▸ **INSTRUCTIONS FOR THE TASK**:
In the records below, find the line containing "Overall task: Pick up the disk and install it" and the line containing "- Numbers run"; please repeat exactly the lines from one to the other, both included, and nothing more.

______

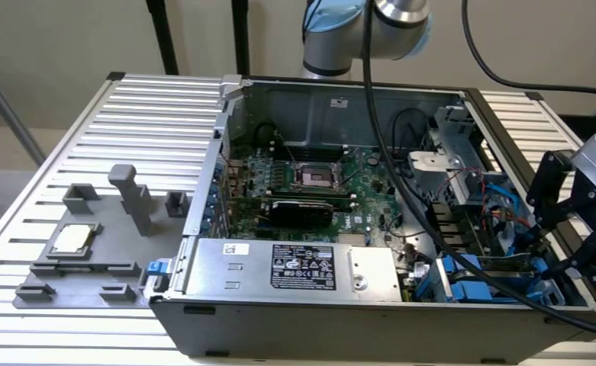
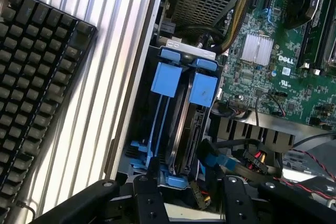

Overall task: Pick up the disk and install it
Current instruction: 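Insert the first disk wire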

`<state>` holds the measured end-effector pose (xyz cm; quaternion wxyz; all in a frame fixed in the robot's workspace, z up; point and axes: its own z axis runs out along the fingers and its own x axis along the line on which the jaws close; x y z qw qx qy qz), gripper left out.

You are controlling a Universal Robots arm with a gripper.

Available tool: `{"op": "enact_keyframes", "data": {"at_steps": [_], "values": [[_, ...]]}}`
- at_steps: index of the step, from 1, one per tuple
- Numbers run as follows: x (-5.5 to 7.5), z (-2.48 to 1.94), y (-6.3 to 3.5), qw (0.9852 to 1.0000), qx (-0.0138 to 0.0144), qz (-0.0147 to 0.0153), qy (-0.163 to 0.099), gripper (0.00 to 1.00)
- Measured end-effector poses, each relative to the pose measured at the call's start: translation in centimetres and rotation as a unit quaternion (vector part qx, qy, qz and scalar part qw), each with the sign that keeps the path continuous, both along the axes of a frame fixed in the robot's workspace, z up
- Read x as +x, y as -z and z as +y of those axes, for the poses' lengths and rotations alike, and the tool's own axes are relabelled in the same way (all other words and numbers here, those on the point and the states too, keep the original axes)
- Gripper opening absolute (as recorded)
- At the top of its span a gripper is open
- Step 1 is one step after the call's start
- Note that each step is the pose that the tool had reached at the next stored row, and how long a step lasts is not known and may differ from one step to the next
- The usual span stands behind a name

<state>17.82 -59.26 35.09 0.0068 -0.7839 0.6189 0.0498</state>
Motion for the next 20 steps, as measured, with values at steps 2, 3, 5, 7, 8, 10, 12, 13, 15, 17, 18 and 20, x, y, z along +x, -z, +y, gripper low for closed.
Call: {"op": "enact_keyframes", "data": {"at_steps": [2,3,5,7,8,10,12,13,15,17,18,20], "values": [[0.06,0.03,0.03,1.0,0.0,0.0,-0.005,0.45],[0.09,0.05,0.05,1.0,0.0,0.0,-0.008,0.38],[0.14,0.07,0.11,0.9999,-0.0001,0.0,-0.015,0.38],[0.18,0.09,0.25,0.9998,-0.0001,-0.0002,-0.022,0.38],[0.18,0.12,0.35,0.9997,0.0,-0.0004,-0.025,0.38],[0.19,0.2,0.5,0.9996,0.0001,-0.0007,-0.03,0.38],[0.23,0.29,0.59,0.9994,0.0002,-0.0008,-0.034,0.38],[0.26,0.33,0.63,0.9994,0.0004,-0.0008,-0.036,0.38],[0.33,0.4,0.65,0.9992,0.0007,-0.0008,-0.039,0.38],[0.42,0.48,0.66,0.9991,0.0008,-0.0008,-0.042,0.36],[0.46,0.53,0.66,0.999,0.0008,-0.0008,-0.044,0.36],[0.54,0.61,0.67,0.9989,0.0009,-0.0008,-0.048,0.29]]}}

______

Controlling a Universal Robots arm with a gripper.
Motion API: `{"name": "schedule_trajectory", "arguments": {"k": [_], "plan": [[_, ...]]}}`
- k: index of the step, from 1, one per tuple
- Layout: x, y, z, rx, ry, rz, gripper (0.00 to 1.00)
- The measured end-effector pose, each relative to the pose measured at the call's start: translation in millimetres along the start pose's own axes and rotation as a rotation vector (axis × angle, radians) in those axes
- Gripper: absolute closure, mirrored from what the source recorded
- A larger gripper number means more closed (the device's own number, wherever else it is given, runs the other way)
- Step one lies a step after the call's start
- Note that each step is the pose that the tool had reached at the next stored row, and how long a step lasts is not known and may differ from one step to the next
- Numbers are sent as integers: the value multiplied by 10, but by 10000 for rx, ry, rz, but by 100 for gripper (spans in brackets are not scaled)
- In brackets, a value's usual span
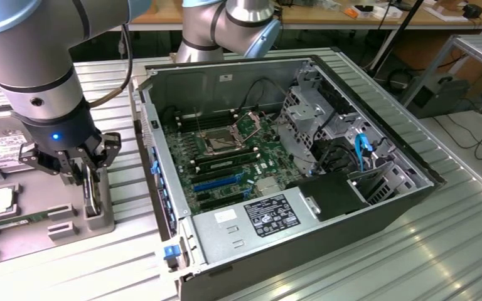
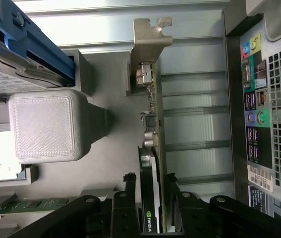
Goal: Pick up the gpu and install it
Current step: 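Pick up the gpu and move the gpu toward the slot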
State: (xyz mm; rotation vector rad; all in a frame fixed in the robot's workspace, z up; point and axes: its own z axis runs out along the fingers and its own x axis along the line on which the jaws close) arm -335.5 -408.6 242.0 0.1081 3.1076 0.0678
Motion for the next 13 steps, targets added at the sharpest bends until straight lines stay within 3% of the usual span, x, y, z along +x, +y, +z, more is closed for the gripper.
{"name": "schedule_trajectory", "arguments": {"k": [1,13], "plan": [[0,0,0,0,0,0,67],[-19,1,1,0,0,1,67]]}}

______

▸ **RESPONSE TO THIS EXERCISE**:
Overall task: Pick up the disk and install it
Current instruction: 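Insert the first disk wire
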
`<state>` holds the measured end-effector pose (xyz cm; quaternion wxyz; all in a frame fixed in the robot's workspace, z up; point and axes: its own z axis runs out along the fingers and its own x axis along the line on which the jaws close; x y z qw qx qy qz), gripper left out.

You are controlling a Universal Robots arm with a gripper.

Available tool: `{"op": "enact_keyframes", "data": {"at_steps": [_], "values": [[_, ...]]}}`
- at_steps: index of the step, from 1, one per tuple
- Numbers run as follows: x (-5.5 to 7.5), z (-2.48 to 1.94), y (-6.3 to 3.5), qw (0.9852 to 1.0000), qx (-0.0138 to 0.0144), qz (-0.0147 to 0.0153), qy (-0.163 to 0.099), gripper (0.00 to 1.00)

Work on this exercise has been completed.